Problems

Problem

Reverse a linked list from position `m` to `n`. Given `m`, `n` satisfy the following condition: `1 ≤ m ≤ n ≤ length` of list.

Example

Given `1->2->3->4->5->NULL`, `m = 2` and `n = 4`, return `1->4->3->2->5->NULL`.

Challenge

Reverse it in-place and in one-pass.

Solutions

Solution 1

This is similar to reverse-linked-list, we can use the same algorithm to reverse the sub list, but need to remember the node before and after. We can still do it in one-pass. Check the Go solution.

Solution 2

Another solution is to move one node at a time:

If we want to reverse a sub list, after the `before` node and before the `after` node, we can imagine this list to be further divided into a done list (`d`) and a todo list (`t`):

`before -> d_0 -> ... -> d_n -> t_0 -> t_1 -> ... -> t_n -> after`

The goal of each iteration is to move the first node of the todo list (`t_0`) to the beginning of the done list (before `d_0` and after `before`).

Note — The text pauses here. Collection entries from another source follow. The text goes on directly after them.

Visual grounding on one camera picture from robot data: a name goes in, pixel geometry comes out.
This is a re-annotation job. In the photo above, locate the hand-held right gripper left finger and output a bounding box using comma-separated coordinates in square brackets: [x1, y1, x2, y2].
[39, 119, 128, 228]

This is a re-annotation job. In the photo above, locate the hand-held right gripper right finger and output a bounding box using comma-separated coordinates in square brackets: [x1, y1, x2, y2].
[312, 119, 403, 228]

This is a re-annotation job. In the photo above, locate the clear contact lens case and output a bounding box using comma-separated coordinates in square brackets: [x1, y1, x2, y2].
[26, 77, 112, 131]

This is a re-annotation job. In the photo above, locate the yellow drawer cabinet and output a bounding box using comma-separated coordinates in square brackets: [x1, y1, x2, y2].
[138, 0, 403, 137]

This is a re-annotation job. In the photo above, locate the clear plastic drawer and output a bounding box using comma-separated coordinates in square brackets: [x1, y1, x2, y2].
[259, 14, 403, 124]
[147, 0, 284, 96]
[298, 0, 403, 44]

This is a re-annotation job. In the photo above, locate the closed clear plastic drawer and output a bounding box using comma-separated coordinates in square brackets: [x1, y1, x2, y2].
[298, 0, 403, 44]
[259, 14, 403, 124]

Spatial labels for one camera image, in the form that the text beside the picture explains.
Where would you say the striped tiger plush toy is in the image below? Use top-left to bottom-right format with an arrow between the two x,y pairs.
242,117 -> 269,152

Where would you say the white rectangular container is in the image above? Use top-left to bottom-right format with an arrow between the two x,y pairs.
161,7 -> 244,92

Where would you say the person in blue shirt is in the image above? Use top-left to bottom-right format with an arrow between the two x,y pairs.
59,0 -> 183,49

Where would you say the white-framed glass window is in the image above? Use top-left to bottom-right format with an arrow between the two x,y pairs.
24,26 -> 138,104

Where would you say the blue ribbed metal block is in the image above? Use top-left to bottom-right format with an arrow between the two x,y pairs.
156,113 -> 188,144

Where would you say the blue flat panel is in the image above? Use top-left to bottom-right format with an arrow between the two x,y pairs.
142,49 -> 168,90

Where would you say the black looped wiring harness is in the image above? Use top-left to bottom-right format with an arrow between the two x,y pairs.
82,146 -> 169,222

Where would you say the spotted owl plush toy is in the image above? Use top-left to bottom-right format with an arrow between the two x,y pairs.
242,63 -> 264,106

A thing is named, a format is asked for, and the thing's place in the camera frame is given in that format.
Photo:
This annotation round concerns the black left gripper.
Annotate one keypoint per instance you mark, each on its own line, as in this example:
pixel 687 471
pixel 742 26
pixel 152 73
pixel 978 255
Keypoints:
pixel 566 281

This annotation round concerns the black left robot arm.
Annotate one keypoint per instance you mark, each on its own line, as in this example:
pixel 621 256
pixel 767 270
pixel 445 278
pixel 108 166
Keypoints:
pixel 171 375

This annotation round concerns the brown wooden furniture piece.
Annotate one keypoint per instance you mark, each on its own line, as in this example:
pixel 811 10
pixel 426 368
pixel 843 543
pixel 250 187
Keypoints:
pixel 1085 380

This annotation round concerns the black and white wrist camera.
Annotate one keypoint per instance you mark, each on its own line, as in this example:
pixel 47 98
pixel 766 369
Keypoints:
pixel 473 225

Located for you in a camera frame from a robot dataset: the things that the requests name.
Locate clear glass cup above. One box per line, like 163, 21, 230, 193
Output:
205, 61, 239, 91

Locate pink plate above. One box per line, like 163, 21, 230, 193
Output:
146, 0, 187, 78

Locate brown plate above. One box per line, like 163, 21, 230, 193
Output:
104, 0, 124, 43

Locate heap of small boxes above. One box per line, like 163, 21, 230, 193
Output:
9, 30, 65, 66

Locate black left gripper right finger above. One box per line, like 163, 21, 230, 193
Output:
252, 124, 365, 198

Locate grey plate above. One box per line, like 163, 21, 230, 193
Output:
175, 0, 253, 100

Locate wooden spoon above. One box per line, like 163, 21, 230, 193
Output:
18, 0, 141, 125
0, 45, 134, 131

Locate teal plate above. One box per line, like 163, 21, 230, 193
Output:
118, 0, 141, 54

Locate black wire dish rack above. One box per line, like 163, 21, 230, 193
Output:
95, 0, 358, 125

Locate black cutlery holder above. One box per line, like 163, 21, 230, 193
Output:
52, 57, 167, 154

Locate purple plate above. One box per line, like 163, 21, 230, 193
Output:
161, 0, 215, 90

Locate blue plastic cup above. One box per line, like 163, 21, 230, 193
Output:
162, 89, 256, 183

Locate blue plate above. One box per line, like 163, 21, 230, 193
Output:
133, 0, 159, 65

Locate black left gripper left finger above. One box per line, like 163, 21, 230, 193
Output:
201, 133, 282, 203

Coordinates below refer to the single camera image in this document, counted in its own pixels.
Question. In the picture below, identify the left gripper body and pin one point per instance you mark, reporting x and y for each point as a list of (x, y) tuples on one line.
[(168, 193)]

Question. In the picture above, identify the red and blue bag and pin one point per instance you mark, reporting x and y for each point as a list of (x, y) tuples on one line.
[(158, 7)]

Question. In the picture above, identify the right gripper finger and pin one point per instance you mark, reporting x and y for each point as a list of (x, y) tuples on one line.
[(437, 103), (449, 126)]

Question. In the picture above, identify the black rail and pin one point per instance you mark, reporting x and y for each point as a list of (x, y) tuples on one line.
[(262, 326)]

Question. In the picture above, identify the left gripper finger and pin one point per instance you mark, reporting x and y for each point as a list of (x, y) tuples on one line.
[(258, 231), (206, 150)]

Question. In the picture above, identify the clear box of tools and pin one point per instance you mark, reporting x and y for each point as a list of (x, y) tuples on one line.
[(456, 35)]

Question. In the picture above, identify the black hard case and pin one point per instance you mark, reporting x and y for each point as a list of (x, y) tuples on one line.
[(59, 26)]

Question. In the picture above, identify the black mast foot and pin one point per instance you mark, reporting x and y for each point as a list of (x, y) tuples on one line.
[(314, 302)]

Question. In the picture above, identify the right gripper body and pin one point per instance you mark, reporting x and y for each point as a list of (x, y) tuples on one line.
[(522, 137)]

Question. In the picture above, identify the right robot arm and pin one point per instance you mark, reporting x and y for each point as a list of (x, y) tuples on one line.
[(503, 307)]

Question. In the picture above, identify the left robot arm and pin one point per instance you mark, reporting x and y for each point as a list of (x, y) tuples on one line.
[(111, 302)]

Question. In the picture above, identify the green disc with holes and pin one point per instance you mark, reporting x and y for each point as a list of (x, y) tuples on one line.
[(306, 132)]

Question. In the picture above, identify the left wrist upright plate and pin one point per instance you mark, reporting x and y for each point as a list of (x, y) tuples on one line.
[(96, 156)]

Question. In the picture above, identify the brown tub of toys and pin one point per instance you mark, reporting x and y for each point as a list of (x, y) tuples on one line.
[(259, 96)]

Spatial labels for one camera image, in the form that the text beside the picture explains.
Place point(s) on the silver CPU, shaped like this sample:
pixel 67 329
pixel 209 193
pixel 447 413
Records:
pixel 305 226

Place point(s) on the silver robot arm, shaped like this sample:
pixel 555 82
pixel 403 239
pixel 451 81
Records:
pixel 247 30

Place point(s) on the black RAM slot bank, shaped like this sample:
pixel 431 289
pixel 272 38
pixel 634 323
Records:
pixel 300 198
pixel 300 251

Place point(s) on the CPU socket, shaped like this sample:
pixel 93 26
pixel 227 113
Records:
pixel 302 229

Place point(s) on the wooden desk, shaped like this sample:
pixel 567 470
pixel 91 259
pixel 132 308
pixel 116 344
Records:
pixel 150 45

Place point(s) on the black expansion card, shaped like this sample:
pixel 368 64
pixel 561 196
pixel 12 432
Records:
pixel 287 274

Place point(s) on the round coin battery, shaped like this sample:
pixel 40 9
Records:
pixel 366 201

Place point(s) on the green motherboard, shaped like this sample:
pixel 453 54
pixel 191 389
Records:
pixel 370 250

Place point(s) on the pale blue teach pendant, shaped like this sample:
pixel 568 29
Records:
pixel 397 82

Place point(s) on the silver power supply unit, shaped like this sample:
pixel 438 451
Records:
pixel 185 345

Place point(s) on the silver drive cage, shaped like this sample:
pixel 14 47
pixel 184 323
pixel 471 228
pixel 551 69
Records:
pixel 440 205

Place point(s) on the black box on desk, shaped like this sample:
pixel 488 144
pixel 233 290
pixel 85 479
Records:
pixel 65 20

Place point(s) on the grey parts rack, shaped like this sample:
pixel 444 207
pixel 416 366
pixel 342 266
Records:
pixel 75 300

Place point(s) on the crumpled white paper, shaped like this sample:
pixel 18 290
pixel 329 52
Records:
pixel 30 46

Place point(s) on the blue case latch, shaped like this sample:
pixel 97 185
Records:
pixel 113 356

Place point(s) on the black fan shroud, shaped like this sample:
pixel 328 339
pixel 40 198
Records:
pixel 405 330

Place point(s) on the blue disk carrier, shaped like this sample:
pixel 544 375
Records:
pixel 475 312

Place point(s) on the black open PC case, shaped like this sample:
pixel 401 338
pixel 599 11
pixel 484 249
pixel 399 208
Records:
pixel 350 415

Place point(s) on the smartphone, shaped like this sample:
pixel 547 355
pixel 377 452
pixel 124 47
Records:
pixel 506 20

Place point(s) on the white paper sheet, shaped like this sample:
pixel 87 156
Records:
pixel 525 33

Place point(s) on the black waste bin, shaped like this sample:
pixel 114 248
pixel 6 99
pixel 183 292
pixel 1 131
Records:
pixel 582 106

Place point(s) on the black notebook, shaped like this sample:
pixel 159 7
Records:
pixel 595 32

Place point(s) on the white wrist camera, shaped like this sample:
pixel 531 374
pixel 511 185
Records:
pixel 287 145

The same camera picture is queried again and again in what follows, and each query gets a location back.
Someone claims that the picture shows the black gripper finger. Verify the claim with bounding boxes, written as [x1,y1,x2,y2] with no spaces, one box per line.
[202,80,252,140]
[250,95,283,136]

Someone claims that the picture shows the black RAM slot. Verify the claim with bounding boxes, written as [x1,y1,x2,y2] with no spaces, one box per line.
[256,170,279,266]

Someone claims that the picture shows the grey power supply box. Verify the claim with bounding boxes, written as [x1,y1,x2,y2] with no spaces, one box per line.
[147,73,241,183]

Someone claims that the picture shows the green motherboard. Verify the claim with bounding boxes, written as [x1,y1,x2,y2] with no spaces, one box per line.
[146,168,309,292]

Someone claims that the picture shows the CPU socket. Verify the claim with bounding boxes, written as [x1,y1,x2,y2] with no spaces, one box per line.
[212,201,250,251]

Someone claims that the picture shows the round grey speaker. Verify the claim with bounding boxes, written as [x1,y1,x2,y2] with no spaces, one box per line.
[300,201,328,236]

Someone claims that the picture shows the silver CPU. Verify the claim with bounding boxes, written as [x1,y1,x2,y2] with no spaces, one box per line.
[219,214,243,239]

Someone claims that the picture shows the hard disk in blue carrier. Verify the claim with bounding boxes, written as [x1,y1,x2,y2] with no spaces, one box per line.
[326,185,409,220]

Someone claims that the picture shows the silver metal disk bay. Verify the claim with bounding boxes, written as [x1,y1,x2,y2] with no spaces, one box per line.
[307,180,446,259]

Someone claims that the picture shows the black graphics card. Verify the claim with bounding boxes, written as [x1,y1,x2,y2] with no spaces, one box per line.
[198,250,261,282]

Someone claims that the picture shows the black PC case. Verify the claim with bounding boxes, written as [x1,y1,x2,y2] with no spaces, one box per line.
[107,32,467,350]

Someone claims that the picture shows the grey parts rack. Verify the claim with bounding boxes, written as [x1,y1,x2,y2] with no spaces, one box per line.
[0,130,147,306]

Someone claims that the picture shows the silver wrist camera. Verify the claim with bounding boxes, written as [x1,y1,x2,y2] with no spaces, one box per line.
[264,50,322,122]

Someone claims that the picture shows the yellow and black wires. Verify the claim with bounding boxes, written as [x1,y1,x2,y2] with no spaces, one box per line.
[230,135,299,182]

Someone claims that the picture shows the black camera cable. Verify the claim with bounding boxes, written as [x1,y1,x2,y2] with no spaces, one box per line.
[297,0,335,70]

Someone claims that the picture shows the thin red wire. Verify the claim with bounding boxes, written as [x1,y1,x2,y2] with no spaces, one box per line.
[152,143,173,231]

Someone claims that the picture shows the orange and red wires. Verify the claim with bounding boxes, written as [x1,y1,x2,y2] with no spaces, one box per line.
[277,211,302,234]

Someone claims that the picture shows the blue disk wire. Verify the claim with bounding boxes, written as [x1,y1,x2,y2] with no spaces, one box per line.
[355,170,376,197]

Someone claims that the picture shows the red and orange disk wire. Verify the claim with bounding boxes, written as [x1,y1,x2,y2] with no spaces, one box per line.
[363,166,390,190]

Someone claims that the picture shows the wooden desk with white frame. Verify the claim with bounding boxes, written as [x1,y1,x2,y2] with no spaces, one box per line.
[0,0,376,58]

The example in the problem description would be finished in 2 iterations:

• `1->2->3>-4->5->NULL`: input. `2->3->4` is supposed to be reversed.
• done: `2`; todo: `3->4`
• `1->3->2->4->5->NULL`: 1st iteration, `3` is pulled before `2`.
• done: `3->2`; todo: `4`
• `1->4->3->2->5->NULL`: 2nd iteration, `4` is pulled before `3`.
• done: `4->3->2`; todo: `null`

Pseudocode:

``````// Originally only the first node is in the done list.
// This node do not change in the iterations.
doneTail := before.Next
for i := 0; i < right-left; i++ {
// done list is right after the before node.